• **Excerpts from a dataset**

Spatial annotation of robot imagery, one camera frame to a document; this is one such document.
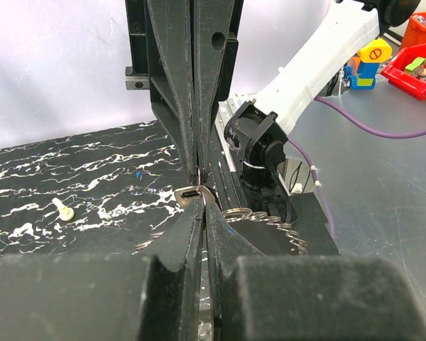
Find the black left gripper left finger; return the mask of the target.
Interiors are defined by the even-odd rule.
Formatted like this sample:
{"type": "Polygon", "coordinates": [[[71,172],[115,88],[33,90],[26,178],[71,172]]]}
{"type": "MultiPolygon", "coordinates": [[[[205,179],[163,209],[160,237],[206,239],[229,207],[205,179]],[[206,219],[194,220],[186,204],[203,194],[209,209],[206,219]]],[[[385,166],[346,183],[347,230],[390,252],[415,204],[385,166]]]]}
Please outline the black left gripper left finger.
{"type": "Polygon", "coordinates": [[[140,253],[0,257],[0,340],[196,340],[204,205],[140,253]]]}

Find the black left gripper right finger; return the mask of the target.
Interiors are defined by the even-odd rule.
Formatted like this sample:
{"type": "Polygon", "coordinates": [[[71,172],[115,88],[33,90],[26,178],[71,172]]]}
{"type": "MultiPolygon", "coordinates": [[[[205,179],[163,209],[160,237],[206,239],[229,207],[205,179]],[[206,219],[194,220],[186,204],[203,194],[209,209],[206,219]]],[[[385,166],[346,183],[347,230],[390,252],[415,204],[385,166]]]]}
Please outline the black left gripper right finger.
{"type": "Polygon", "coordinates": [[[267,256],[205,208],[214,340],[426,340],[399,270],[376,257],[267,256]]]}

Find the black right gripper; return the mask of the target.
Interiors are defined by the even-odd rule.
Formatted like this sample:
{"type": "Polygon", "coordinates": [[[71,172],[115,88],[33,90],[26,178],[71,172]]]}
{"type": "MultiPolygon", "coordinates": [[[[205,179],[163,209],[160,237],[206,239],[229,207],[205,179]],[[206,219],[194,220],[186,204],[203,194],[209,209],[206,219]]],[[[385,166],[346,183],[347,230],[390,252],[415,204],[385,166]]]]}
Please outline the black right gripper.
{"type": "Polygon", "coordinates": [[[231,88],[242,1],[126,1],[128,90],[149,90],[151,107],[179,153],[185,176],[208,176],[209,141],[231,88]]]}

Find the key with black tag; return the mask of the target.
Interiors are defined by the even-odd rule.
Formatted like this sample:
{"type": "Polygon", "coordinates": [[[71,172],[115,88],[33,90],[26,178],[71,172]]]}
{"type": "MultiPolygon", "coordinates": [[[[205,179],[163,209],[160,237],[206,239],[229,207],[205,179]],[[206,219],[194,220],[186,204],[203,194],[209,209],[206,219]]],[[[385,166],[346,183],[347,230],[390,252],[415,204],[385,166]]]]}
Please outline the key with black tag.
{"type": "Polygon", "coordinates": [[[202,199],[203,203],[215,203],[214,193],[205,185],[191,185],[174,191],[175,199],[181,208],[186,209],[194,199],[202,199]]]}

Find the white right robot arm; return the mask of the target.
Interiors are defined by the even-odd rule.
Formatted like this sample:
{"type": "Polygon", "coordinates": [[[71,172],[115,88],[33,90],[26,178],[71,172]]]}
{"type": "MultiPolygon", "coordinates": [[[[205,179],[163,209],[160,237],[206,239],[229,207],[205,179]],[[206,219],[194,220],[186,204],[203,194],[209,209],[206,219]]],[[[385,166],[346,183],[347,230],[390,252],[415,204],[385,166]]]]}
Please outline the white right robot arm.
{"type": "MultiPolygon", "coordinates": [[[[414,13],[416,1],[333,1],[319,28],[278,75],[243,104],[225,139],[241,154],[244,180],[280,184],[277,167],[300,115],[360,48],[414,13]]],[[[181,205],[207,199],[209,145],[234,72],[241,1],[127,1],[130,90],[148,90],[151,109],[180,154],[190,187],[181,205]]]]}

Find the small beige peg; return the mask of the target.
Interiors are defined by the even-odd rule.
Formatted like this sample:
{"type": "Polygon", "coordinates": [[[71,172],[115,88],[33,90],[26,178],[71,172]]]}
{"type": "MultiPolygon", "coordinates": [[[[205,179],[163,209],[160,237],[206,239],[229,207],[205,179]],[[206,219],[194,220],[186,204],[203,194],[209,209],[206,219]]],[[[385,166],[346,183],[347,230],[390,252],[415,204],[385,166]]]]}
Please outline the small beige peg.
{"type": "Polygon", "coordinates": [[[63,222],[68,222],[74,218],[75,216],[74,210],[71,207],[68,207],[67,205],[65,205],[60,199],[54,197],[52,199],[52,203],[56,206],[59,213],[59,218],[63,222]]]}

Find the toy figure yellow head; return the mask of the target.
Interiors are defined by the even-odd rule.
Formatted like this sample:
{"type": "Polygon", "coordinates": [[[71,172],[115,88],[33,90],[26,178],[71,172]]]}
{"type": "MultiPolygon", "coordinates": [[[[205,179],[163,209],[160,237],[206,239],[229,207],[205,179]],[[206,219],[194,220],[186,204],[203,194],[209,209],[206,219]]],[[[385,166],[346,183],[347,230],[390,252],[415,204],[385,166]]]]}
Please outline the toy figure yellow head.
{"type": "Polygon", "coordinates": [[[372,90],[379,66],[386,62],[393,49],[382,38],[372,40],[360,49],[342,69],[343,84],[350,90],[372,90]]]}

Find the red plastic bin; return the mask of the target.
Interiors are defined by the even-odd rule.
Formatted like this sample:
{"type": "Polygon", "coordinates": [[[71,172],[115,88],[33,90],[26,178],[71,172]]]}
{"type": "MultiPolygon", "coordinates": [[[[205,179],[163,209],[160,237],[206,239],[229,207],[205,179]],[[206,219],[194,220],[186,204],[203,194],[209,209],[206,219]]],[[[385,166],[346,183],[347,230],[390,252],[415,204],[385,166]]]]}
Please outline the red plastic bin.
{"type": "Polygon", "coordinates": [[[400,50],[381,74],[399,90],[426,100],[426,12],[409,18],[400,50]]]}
...
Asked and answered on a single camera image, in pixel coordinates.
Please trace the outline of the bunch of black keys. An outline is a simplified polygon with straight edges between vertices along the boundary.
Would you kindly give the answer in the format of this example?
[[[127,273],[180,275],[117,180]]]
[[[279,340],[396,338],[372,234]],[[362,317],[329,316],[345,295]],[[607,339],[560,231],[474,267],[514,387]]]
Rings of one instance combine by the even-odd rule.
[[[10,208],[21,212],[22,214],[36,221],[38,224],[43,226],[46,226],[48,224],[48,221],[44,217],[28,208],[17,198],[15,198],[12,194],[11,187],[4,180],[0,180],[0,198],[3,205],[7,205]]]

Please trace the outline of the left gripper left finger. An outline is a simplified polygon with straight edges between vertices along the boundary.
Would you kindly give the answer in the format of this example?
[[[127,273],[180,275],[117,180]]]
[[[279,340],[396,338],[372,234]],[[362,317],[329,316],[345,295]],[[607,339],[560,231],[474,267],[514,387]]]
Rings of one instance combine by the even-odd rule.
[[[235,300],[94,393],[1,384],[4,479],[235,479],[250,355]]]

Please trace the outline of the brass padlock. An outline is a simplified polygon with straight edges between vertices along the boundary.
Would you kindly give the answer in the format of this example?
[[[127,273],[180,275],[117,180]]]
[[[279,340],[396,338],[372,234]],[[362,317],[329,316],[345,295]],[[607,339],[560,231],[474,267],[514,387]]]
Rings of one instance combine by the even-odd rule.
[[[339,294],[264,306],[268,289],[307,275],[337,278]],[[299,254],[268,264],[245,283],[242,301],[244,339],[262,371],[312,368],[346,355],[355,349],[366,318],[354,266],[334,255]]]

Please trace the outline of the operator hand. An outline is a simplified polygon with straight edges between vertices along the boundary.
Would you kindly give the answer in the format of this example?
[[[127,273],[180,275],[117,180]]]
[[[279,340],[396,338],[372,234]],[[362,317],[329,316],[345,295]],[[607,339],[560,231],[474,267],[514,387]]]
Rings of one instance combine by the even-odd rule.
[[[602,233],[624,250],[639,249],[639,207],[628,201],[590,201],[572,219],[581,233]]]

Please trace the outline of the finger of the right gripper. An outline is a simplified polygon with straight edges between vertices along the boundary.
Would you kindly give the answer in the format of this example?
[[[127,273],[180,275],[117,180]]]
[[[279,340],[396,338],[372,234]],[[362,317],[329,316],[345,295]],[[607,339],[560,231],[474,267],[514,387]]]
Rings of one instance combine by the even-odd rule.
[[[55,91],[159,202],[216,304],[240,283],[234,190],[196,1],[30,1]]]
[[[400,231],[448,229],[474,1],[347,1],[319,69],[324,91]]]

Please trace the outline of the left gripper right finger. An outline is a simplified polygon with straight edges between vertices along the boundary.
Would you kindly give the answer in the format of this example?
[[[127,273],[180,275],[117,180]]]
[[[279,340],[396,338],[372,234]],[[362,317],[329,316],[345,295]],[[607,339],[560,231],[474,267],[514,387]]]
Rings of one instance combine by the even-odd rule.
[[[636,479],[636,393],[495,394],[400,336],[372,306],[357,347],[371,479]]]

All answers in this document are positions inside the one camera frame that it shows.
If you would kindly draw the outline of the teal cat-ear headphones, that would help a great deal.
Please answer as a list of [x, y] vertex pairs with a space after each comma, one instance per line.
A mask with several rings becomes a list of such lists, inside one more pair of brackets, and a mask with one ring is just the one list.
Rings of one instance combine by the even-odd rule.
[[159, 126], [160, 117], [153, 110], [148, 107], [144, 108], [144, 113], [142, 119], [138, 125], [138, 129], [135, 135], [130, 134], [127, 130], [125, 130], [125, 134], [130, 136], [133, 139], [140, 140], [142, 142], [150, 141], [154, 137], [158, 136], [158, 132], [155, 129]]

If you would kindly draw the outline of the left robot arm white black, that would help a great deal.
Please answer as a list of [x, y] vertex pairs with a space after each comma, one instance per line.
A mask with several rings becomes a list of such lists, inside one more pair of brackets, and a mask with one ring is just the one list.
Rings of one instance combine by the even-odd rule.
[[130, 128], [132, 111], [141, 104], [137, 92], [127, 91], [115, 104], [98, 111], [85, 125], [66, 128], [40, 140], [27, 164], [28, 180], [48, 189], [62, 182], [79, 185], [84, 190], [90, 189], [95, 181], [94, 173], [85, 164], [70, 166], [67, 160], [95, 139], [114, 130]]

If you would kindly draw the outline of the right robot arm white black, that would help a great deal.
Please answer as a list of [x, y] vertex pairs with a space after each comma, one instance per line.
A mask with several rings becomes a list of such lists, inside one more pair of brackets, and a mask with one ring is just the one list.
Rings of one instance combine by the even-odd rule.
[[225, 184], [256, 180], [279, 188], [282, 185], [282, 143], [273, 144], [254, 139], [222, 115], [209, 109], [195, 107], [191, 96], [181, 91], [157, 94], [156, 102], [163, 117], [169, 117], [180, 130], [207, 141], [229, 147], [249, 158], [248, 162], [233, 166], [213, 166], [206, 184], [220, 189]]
...
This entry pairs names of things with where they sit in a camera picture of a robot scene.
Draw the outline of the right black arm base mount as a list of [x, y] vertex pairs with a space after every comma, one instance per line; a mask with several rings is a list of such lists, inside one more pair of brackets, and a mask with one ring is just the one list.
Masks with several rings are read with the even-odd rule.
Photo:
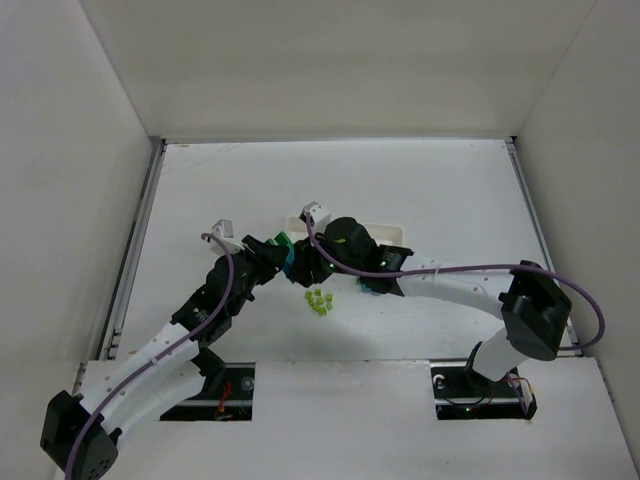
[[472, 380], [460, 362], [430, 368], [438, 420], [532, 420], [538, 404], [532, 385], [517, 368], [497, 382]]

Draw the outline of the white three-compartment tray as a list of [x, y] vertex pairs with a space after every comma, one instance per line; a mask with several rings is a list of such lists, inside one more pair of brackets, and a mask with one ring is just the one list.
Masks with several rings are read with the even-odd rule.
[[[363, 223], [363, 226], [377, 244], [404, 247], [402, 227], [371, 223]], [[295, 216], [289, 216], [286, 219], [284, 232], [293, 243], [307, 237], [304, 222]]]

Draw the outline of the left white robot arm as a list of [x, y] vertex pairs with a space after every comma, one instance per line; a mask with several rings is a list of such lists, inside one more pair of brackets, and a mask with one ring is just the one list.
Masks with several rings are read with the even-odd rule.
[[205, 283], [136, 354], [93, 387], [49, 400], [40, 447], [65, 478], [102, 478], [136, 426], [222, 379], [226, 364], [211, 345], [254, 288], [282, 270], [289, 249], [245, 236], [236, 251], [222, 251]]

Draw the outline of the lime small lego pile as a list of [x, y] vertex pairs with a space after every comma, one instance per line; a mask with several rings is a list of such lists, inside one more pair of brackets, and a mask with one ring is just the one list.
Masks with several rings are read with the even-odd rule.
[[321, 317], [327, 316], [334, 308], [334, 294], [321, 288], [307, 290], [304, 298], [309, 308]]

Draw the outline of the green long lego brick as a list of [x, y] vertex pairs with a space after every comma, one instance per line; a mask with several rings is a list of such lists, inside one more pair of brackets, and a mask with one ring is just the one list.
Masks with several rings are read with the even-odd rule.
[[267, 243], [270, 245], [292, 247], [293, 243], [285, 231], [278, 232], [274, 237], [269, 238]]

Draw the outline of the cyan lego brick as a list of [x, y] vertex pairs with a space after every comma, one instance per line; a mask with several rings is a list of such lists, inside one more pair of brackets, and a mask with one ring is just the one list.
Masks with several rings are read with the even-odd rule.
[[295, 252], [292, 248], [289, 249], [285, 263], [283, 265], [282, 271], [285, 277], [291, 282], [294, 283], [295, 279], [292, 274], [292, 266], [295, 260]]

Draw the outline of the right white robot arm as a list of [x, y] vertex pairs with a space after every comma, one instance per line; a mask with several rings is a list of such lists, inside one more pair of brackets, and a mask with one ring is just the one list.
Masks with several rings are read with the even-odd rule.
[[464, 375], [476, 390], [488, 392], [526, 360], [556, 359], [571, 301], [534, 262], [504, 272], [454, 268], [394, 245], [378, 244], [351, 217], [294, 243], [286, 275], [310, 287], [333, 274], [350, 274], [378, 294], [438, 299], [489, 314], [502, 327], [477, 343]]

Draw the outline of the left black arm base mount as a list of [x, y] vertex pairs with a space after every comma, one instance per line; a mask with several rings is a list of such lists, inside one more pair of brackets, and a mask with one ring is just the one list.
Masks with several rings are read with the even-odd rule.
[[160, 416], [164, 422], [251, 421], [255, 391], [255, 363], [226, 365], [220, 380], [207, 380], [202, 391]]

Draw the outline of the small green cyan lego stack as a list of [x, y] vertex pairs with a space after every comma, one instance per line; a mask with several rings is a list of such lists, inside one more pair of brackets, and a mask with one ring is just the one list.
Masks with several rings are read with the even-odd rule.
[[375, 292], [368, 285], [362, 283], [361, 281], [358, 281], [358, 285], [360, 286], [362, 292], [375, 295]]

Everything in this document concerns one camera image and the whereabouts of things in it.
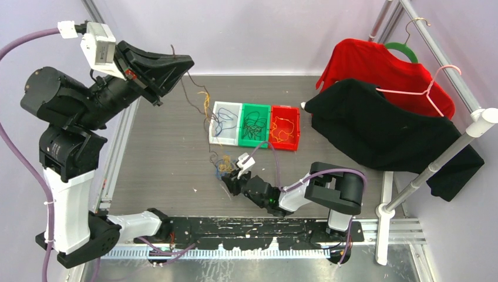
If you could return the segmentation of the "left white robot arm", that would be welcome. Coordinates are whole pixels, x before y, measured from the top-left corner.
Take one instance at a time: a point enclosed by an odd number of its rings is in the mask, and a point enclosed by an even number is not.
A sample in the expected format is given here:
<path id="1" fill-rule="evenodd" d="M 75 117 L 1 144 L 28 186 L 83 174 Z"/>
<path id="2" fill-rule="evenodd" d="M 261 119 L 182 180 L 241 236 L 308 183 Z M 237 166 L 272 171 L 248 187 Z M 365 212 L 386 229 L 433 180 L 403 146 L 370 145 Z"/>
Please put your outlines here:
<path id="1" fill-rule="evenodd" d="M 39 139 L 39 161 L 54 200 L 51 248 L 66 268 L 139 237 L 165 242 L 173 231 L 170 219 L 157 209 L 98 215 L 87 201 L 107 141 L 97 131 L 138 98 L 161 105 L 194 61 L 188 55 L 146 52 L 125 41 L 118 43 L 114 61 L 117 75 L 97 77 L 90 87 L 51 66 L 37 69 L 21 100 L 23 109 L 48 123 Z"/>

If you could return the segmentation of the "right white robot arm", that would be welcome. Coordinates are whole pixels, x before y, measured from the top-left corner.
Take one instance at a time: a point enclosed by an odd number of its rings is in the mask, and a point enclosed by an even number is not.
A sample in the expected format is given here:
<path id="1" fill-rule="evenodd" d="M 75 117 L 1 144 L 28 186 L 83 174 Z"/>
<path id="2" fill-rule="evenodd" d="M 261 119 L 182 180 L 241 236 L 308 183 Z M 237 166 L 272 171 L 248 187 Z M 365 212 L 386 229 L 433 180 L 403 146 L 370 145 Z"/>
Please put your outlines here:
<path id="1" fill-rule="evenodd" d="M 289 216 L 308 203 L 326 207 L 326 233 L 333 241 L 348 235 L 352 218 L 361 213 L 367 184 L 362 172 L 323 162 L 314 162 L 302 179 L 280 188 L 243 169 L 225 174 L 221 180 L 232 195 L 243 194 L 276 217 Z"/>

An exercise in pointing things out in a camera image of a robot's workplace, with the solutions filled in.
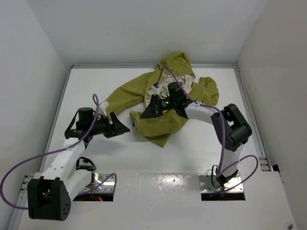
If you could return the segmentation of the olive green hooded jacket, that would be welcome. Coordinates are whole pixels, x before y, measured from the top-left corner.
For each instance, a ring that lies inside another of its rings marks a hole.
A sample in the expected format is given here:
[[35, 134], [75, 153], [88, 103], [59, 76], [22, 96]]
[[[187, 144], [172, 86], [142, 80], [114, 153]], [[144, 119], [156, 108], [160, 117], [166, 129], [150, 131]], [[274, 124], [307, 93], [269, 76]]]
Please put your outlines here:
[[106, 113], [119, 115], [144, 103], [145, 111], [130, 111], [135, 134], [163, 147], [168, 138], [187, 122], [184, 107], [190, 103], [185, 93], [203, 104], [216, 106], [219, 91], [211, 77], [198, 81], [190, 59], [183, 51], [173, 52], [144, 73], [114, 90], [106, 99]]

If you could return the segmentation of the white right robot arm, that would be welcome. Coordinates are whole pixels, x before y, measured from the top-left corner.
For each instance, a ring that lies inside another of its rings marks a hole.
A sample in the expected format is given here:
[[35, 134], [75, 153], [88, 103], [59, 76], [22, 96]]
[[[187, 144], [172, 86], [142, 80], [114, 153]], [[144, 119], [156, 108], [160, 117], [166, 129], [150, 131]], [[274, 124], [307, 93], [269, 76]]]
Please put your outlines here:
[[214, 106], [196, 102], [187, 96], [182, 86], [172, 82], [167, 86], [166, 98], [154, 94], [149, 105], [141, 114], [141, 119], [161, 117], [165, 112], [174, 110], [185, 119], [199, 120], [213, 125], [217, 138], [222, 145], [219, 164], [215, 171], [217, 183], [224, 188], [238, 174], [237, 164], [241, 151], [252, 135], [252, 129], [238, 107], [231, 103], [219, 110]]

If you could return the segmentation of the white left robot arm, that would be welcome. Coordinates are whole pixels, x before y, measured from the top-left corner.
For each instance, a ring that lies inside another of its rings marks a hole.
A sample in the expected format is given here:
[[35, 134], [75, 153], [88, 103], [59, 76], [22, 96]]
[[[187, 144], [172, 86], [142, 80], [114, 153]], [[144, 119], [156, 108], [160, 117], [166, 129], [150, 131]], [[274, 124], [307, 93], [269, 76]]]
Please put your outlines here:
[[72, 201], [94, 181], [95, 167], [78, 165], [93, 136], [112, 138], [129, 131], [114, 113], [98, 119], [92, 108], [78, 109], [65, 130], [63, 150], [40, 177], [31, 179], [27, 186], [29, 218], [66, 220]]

• **Assigned task**
Using the data above, report how many lines include the string "measured" and add nothing to the number.

• **Answer box**
5